SOURCE DATA START

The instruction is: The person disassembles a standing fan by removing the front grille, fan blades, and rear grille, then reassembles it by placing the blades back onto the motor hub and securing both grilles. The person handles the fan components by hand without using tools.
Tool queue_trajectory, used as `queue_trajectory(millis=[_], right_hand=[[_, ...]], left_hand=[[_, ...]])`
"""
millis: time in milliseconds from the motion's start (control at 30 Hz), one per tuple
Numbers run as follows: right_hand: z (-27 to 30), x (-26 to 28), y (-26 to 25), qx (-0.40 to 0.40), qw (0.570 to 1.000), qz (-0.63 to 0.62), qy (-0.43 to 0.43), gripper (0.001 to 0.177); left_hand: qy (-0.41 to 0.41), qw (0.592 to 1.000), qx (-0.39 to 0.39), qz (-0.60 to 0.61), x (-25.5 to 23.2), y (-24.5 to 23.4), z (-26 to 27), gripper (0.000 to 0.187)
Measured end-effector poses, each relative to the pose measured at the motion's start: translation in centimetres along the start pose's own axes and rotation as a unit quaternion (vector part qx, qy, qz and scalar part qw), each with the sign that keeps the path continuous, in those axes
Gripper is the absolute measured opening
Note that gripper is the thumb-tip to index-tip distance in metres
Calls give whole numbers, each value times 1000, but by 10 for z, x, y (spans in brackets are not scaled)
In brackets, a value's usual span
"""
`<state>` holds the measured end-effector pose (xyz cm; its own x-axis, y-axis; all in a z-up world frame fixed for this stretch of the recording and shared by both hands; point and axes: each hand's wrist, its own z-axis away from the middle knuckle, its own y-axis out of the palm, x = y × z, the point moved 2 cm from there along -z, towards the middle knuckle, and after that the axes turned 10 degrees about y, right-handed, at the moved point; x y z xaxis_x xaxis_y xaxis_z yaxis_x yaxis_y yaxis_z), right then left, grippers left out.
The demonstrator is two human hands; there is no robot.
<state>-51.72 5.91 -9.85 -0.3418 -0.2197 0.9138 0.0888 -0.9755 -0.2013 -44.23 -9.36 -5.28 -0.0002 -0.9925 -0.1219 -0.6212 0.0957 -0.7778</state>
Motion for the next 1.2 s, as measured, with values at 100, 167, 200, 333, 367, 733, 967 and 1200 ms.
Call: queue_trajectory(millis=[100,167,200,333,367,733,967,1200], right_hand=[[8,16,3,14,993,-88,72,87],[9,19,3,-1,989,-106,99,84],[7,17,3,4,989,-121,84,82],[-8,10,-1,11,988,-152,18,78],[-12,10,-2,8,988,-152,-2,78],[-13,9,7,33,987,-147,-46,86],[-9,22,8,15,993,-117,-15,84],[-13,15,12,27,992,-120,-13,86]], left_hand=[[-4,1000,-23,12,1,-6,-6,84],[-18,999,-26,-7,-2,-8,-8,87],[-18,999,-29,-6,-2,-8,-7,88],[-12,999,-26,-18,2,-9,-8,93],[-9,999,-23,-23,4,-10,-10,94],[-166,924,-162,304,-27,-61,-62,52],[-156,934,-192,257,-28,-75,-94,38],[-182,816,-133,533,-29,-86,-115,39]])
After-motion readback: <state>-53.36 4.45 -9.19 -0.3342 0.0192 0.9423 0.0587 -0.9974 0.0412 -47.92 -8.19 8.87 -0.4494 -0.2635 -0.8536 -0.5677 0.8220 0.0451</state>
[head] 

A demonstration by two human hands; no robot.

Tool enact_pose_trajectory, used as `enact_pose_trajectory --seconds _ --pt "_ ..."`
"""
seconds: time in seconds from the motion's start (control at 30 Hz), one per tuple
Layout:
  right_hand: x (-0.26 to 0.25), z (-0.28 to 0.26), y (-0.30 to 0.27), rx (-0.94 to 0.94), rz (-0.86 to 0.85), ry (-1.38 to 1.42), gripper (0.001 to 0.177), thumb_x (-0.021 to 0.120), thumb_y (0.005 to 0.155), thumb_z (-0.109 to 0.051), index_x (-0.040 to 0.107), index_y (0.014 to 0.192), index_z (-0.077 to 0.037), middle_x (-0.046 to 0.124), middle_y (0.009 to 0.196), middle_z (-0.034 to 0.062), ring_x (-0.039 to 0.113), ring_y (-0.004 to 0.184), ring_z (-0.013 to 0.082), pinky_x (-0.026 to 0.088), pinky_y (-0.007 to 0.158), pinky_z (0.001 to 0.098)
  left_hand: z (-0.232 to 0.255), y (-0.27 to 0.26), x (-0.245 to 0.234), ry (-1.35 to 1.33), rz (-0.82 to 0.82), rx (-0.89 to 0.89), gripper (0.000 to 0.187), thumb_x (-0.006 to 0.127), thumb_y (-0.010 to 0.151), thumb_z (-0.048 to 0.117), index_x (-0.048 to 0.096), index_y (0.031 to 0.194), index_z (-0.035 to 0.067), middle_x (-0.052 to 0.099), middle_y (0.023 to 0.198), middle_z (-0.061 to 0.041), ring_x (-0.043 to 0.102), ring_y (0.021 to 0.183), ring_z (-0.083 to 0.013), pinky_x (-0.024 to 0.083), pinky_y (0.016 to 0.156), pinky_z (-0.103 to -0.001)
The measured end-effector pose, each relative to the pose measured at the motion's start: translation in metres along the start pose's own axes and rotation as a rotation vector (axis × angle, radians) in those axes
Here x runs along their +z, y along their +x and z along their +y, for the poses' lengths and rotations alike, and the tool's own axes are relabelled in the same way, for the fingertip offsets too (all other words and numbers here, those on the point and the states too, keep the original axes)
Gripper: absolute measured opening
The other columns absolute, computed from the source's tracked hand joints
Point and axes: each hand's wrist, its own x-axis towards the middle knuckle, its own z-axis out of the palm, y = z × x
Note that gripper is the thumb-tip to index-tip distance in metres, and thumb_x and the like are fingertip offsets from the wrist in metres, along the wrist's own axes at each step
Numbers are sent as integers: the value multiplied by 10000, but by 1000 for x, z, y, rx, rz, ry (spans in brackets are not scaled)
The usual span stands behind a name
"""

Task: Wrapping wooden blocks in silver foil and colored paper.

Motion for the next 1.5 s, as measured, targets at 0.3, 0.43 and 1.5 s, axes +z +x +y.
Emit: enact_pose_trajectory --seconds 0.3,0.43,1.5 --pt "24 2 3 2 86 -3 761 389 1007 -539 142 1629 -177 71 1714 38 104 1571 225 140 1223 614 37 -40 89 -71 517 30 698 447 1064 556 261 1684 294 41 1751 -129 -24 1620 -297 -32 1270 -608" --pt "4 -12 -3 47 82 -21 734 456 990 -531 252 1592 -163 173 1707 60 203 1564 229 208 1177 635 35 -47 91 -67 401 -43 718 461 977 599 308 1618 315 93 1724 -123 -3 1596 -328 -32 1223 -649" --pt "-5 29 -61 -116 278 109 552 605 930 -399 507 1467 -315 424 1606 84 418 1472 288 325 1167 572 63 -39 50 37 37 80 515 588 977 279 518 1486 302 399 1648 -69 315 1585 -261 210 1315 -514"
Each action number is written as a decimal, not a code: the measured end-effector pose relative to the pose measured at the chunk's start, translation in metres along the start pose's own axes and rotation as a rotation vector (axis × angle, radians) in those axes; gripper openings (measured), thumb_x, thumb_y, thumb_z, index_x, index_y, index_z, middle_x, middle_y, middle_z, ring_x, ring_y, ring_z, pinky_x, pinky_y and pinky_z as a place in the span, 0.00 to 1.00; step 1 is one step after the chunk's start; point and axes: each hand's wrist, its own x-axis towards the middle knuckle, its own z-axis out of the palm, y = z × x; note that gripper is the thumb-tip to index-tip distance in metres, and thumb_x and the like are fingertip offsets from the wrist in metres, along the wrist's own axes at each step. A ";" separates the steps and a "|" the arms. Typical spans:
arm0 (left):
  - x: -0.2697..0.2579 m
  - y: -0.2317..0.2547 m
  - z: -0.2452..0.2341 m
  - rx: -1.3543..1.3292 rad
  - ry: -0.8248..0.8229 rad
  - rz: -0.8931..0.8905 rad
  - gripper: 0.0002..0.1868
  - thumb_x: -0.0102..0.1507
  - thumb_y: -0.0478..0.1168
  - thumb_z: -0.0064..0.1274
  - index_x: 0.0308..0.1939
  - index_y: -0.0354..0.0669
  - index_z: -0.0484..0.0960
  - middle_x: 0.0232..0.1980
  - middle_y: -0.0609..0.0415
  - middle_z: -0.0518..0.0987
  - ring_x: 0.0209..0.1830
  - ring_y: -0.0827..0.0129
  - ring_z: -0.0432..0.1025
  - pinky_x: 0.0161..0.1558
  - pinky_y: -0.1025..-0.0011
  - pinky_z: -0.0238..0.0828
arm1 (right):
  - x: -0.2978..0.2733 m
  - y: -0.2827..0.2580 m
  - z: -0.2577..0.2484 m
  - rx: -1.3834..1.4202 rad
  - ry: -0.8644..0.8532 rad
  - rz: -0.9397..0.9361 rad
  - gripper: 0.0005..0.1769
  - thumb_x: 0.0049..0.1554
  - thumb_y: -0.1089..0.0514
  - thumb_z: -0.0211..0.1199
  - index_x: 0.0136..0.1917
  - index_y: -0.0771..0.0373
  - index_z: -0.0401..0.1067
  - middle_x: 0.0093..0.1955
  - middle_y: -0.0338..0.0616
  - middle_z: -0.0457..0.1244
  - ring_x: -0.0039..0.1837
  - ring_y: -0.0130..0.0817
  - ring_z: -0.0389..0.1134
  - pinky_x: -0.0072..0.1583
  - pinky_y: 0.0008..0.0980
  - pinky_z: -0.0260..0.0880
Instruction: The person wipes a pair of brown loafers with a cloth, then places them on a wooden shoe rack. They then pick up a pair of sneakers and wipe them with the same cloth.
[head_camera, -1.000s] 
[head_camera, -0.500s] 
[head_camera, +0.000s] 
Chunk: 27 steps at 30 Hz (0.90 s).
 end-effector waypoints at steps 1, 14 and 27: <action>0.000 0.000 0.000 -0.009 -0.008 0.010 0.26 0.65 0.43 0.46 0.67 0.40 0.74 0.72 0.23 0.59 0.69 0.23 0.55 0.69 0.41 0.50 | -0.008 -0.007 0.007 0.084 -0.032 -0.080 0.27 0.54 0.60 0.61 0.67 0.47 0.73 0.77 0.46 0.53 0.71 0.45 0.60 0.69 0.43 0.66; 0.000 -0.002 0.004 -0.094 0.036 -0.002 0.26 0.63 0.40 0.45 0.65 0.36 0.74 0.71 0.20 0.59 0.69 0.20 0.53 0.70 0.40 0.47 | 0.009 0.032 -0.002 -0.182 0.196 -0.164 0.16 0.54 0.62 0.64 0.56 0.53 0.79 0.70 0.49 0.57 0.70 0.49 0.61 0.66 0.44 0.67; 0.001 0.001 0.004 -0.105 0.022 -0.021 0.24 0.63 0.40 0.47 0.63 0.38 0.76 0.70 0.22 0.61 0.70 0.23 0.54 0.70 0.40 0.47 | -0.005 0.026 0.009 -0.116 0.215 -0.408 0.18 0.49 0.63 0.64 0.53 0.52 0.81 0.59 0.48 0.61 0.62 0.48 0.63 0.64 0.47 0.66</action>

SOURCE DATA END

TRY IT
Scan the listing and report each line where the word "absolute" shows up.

YOUR SOLUTION
Gripper is the absolute measured opening
Gripper: absolute measured opening
The other columns absolute, computed from the source's tracked hand joints

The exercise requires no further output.